What to do ▸
Beginning with the line containing "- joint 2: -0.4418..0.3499" and going on through the line containing "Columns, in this", the lines below are to be returned exactly, pictures excluded and nothing added.

Supplied entries ▸

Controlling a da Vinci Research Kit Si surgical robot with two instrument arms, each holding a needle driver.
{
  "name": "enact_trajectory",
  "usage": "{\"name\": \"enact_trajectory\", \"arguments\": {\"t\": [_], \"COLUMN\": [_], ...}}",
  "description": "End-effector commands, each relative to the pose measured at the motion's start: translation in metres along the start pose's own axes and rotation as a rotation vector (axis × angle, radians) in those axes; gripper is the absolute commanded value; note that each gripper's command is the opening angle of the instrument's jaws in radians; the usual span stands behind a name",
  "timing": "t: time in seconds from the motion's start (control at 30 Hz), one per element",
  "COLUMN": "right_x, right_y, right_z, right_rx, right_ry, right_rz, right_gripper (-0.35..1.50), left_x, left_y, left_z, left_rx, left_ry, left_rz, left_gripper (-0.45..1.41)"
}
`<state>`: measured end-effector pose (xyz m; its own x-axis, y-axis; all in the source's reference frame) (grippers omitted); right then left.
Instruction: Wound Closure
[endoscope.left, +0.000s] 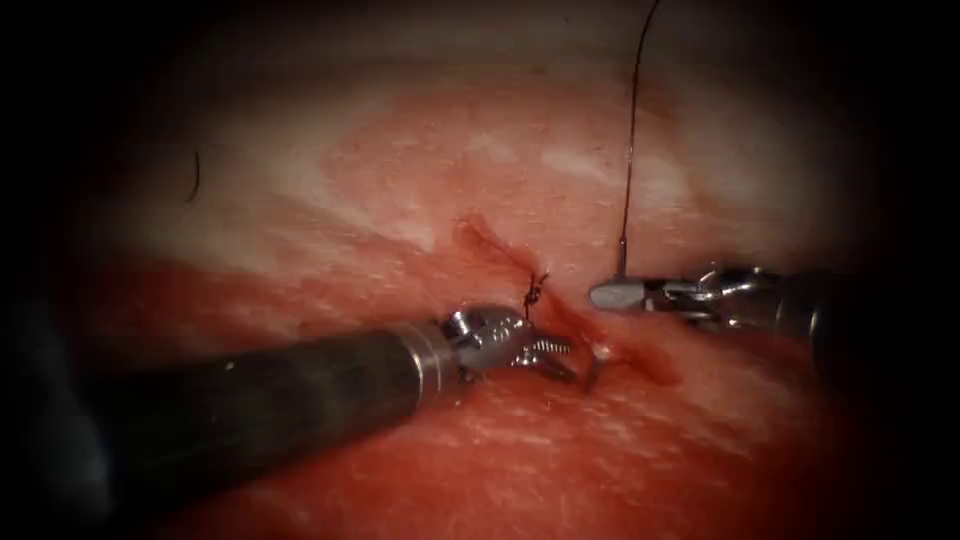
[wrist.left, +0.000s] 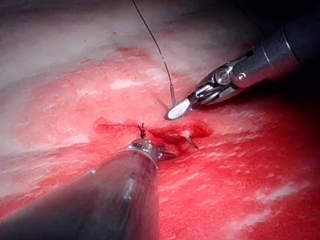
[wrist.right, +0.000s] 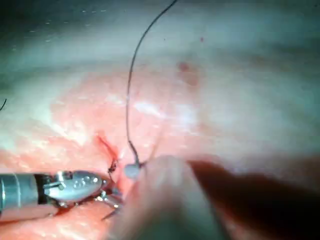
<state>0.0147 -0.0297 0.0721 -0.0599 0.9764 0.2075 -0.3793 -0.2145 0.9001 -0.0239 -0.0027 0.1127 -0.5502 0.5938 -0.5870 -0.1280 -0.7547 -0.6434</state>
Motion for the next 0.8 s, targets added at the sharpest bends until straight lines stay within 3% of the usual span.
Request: {"name": "enact_trajectory", "arguments": {"t": [0.03, 0.07, 0.13, 0.17, 0.3, 0.43, 0.8], "right_x": [0.0003, 0.0005, 0.0013, 0.0017, 0.0034, 0.0038, 0.0044], "right_y": [0.0003, 0.0003, 0.0003, 0.0004, 0.0007, 0.0010, -0.0004], "right_z": [0.0011, 0.0010, 0.0010, 0.0010, 0.0010, 0.0010, 0.0005], "right_rx": [0.027, 0.040, 0.047, 0.045, 0.009, -0.049, -0.244], "right_ry": [0.009, 0.031, 0.090, 0.123, 0.207, 0.247, 0.286], "right_rz": [0.001, 0.001, -0.049, -0.081, -0.311, -0.444, -0.794], "right_gripper": [-0.28, 0.15, 0.71, 0.89, 0.98, 1.03, 1.01], "left_x": [-0.0002, -0.0002, -0.0003, -0.0003, -0.0003, -0.0003, -0.0003], "left_y": [0.0000, 0.0000, 0.0000, 0.0000, 0.0000, 0.0000, 0.0000], "left_z": [0.0010, 0.0010, 0.0010, 0.0010, 0.0010, 0.0010, 0.0010], "left_rx": [-0.003, -0.003, -0.003, -0.003, -0.003, -0.003, -0.003], "left_ry": [0.000, 0.000, 0.000, 0.000, 0.000, 0.000, 0.000], "left_rz": [-0.001, -0.001, -0.001, -0.001, -0.001, 0.000, 0.000], "left_gripper": [0.00, 0.00, 0.00, 0.00, 0.00, 0.00, 0.00]}}
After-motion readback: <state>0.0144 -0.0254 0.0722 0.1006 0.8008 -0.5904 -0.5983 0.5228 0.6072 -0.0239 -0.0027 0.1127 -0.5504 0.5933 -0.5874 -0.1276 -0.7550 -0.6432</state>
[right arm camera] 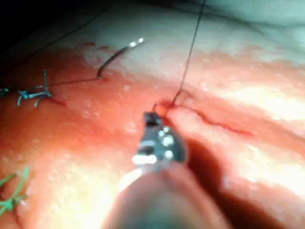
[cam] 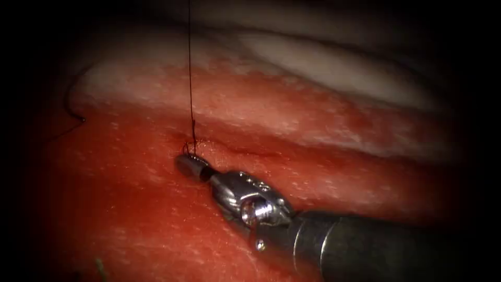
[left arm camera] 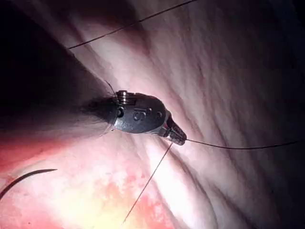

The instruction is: Wound Closure

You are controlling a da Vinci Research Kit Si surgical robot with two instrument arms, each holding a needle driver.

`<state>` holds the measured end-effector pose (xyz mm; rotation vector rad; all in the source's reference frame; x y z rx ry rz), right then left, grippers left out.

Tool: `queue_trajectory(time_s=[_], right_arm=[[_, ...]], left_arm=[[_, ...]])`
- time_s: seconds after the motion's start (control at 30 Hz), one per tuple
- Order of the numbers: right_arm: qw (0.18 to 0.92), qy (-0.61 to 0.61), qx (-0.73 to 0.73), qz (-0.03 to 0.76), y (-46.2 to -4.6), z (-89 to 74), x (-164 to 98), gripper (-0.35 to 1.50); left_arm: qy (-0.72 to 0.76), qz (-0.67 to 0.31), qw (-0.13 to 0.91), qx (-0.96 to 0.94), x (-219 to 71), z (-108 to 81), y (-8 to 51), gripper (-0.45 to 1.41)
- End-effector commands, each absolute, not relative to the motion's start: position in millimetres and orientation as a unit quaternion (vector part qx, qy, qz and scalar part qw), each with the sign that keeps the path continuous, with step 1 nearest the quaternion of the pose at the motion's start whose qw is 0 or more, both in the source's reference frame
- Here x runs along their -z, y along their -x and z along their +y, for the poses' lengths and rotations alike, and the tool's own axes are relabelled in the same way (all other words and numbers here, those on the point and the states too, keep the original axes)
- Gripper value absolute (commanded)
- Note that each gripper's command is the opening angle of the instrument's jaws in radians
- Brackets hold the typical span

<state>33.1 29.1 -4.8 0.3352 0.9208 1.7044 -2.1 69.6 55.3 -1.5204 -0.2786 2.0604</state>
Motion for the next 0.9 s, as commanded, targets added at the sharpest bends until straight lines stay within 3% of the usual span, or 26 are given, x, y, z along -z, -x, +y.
queue_trajectory(time_s=[0.03,0.9], right_arm=[[0.556,-0.142,-0.719,0.392,-33.9,29.4,4.6,-0.35],[0.564,-0.169,-0.701,0.402,-34.9,22.8,9.0,-0.35]], left_arm=[[0.566,-0.098,0.278,-0.770,-56.1,69.9,2.6,-0.35],[0.515,-0.058,0.245,-0.819,-61.5,70.0,6.0,-0.35]])
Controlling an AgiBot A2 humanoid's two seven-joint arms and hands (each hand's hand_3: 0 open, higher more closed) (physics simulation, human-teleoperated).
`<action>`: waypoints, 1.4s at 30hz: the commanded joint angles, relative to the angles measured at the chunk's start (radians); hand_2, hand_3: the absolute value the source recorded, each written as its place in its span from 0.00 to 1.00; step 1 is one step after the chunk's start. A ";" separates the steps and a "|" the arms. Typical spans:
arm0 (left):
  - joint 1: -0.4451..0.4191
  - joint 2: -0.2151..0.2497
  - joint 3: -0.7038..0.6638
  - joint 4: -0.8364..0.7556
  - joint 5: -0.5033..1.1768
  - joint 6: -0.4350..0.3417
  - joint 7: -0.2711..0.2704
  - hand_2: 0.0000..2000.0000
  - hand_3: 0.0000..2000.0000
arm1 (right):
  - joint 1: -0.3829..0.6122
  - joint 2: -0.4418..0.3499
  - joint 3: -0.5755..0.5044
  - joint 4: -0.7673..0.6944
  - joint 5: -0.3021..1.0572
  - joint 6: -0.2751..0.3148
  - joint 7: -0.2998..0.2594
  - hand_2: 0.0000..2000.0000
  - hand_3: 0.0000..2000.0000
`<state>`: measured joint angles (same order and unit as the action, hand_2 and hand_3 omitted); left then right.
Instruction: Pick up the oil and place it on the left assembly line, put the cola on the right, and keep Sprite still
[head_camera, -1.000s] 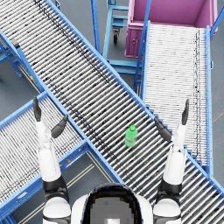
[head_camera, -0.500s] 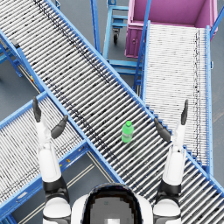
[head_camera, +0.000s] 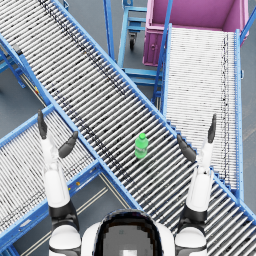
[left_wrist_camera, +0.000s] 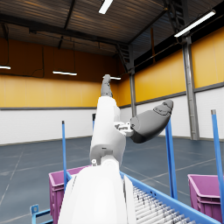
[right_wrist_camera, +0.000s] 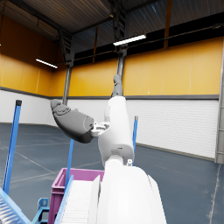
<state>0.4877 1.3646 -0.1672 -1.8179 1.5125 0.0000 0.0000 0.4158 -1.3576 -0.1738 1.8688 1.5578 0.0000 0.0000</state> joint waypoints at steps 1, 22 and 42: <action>0.000 0.000 0.002 -0.004 0.000 0.000 0.000 0.00 0.00 | 0.001 0.000 -0.002 0.002 0.000 0.000 0.000 0.00 0.00; -0.033 -0.002 0.020 0.001 -0.030 0.006 0.006 0.00 0.00 | -0.030 0.000 0.026 -0.006 -0.032 0.006 -0.006 0.00 0.00; -0.173 -0.134 0.315 0.018 -0.437 0.086 0.086 0.00 0.00 | -0.112 0.128 0.321 -0.062 -0.476 0.085 -0.086 0.00 0.00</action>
<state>0.3008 1.2179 0.1762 -1.7977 1.0355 0.0938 0.0936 0.2961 -1.2175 0.1762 1.8010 1.0387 0.0929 -0.0939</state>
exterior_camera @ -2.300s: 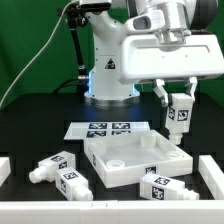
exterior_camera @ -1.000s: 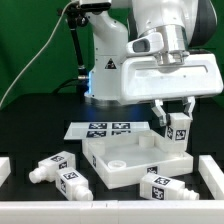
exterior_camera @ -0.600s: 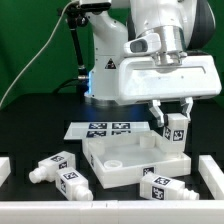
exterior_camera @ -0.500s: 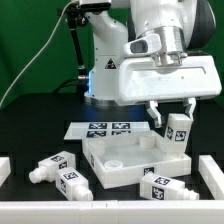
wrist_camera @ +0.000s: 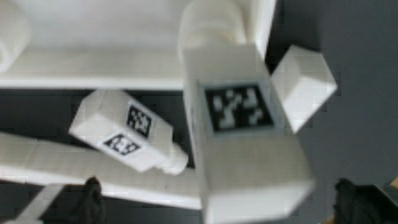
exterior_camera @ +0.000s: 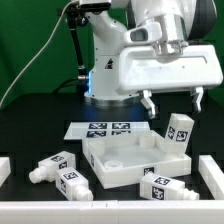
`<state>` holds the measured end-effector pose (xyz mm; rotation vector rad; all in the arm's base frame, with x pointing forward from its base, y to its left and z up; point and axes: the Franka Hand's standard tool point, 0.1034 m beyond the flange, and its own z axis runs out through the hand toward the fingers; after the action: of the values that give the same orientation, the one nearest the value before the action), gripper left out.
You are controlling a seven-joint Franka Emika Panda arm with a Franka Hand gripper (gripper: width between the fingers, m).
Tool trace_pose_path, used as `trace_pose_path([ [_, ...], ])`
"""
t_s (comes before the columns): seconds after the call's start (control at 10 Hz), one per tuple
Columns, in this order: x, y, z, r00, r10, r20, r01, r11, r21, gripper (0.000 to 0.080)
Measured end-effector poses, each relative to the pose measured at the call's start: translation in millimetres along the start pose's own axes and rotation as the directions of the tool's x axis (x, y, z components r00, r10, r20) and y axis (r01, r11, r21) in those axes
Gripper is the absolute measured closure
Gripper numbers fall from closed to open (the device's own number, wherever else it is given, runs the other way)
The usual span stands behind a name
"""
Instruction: Assemble one leg
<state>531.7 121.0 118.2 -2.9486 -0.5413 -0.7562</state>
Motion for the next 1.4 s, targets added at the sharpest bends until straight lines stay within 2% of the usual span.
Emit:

Output for this exercise ▸
  - joint 2: -0.4418..0.3499
  - joint 3: -0.5755..0.5044
  - joint 4: -0.7673..0.6944
  - joint 5: -0.3021..1.0572
  - joint 6: -0.2751..0.3148
  - joint 7: -0.2998..0.2594
  - hand_2: 0.0000..2000.0000
  - hand_3: 0.0000..2000.0000
`<state>`: measured joint angles (same order and unit as the action, hand_2 and hand_3 omitted); left then right.
Instruction: Pick up the oil and place it on the left assembly line, put the cola on the right, and keep Sprite still
[head_camera, -1.000s] 
[head_camera, -0.500s] 
[head_camera, +0.000s] 
[left_wrist_camera, +0.000s] 
[right_wrist_camera, +0.000s] 
<state>0.4877 1.3646 -0.1672 -1.8179 1.5125 0.0000 0.0000 0.4158 -1.3576 -0.1738 1.8688 1.5578 0.0000 0.0000</state> joint waypoints at steps 1, 22 and 42: <action>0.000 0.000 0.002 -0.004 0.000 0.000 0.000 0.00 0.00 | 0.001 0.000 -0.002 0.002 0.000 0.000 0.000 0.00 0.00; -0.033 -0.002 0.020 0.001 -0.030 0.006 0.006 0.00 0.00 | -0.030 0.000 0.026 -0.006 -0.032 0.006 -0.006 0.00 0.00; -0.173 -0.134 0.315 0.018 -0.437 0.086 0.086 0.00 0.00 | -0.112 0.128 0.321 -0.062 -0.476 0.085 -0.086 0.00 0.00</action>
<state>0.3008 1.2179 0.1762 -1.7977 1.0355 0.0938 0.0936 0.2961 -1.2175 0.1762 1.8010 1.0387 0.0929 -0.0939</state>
exterior_camera @ -2.300s: 
exterior_camera @ -1.000s: 
exterior_camera @ -0.600s: 
exterior_camera @ -0.500s: 
wrist_camera @ +0.000s: 
exterior_camera @ +0.000s: 
`<state>` holds the measured end-effector pose (xyz mm; rotation vector rad; all in the arm's base frame, with x pointing forward from its base, y to its left and z up; point and axes: the Franka Hand's standard tool point, 0.1034 m beyond the flange, and its own z axis runs out through the hand toward the fingers; after the action: of the values that give the same orientation, the one nearest the value before the action), gripper left out.
You are controlling a seven-joint Franka Emika Panda arm with a Franka Hand gripper (gripper: width between the fingers, m).
Tool trace_pose_path, used as `trace_pose_path([ [_, ...], ])`
"""
t_s (comes before the columns): seconds after the call's start (control at 10 Hz), one per tuple
Columns, in this order: x, y, z, r00, r10, r20, r01, r11, r21, gripper (0.000 to 0.080)

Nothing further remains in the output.